É um vale-tudo. Faz a apologia de uma garrafada de feira – a cloroquina para o coronavírus, hoje, ainda é apenas isso –, toma quem acredita. Quem não acredita toma também, o que não tem remédio, remediado está. Mas sob controle e orientação abalizados. Que a inteligência proteja os que não podem tomá-la por seus efeitos colaterais, principalmente os arrítmicos, enquanto não chegam as conclusões das pesquisas.

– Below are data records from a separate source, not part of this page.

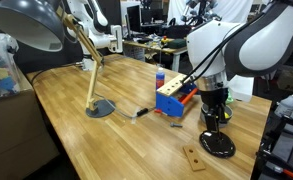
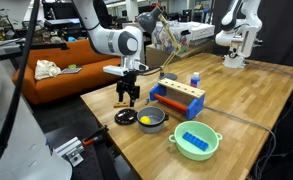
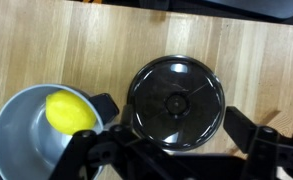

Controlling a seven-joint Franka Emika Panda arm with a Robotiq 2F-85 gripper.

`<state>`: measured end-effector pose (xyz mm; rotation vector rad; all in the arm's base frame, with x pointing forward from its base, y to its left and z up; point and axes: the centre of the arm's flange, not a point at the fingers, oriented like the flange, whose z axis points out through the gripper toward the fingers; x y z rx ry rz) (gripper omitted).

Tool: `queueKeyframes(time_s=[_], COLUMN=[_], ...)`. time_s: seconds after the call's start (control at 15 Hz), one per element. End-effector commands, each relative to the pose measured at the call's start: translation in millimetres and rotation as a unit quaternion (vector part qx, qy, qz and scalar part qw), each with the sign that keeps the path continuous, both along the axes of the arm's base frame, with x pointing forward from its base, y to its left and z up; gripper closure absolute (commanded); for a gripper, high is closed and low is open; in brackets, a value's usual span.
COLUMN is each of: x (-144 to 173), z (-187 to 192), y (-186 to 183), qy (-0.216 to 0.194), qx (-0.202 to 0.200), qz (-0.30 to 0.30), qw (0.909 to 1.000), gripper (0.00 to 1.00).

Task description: Open the pot and move it to the left

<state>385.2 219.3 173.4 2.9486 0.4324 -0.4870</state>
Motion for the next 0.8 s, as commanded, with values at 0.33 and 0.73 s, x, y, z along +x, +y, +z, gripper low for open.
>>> queueKeyframes(time_s=[0.33, 0.73], x=[4, 25], z=[10, 25], y=[-11, -51], qy=[-0.023, -0.066], qx=[-0.003, -0.017], qz=[-0.031, -0.132], qw=[0.9993, 0.9889], gripper=[0.00, 0.00])
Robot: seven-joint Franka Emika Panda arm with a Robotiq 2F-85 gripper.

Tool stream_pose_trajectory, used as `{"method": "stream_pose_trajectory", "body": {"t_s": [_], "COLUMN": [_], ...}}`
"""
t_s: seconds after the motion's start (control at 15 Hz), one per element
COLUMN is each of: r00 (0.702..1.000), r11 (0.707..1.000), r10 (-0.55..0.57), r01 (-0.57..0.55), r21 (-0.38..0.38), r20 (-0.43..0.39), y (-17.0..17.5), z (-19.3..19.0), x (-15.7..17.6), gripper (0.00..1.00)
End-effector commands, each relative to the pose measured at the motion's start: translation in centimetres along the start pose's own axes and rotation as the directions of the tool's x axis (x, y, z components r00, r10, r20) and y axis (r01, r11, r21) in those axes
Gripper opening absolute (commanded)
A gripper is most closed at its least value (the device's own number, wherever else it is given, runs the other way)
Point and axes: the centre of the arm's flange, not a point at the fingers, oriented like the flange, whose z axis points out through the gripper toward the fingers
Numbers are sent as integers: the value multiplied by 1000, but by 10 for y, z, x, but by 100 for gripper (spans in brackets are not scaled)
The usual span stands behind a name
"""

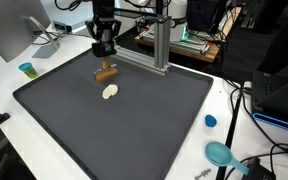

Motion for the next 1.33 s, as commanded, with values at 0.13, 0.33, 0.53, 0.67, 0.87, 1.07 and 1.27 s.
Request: {"method": "stream_pose_trajectory", "body": {"t_s": [0.13, 0.33, 0.53, 0.67, 0.87, 1.07, 1.27], "r00": [1000, 1000, 1000, 1000, 999, 995, 998], "r11": [1000, 999, 999, 999, 999, 996, 998], "r10": [-14, -11, -11, -11, 17, 38, 53], "r01": [13, 10, 10, 10, -18, -45, -54], "r21": [26, 31, 34, 34, 36, 74, 27], "r20": [6, 7, 8, 8, 41, 87, 19], "y": [-4, -4, -5, -5, -3, 3, 14], "z": [3, 6, 7, 7, -1, -15, -35], "x": [6, 5, 5, 5, 8, 23, 44], "gripper": [46, 46, 46, 46, 21, 21, 21]}}
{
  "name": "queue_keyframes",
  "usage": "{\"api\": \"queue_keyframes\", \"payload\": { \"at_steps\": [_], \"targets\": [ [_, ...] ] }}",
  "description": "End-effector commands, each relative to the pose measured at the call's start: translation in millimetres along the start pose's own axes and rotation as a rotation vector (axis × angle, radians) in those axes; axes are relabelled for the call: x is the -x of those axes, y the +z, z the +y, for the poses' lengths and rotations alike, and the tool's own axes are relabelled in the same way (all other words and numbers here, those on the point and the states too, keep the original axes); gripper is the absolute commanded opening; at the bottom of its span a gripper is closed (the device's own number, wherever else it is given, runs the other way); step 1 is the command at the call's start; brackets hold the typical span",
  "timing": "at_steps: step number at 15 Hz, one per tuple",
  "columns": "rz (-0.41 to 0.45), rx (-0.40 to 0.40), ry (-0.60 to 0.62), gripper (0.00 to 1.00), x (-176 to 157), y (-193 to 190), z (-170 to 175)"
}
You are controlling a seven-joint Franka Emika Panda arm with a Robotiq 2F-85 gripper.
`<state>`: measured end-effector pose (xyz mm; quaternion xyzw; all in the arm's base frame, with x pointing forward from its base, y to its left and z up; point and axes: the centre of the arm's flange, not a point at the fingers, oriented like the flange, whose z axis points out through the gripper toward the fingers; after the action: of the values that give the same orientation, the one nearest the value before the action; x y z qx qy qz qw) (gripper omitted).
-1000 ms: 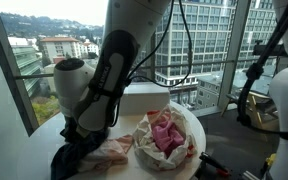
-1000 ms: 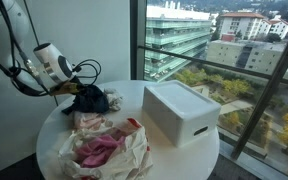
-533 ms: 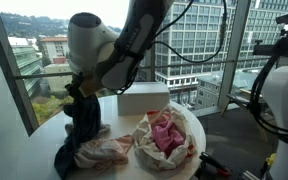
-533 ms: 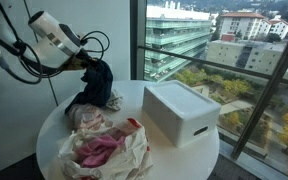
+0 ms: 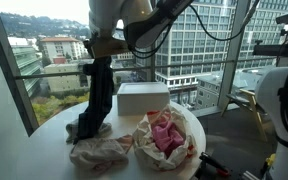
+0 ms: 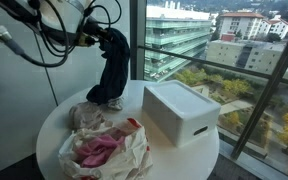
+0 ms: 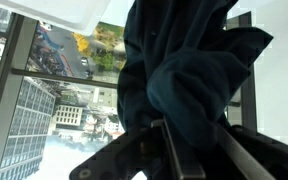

Não foi Bolsonaro que a inventou, a droga está, desde o início, nos protocolos hospitalares, em um coquetel de fármacos que inclui antibióticos, antivirais, anticoagulantes e o que mais estiver à mão como armas de combate a inimigos desconhecidos, a exemplo do que a ciência fez com a aids. Só que sob um cerco de cuidados que Bolsonaro quer eliminar. O doutor presidente, pelo que se pode compreender, recomenda o produto como vacina, antes da doença, apressando o juízo final.
Bolsonaro está apostando no marketing da propriedade eleitoral da cura. Faz parte da mesma estratégia a escandalosa e desumana campanha contra o distanciamento social, mesmo que a pretexto de salvar empregos. Não importa se, para empregar-se, o trabalhador precise estar vivo.
Se os hospitais explodirem, azar. Azar do Brasil de chegar a um ano como este, a um momento como este, a um problema como este, com um presidente como este.
Ambos, Bolsonaro e PT, recrudescem a polarização para evitar que o centro, em crescimento evidente, os atropele. Jogam para daqui a três anos sem saber o que acontecerá daqui a três horas.
Mas já é possível prever que o voto antipetista não irá mais para Bolsonaro e o voto antibolsonaro não irá, necessariamente, para o PT. O mundo está se transformando e só as carolinas não veem.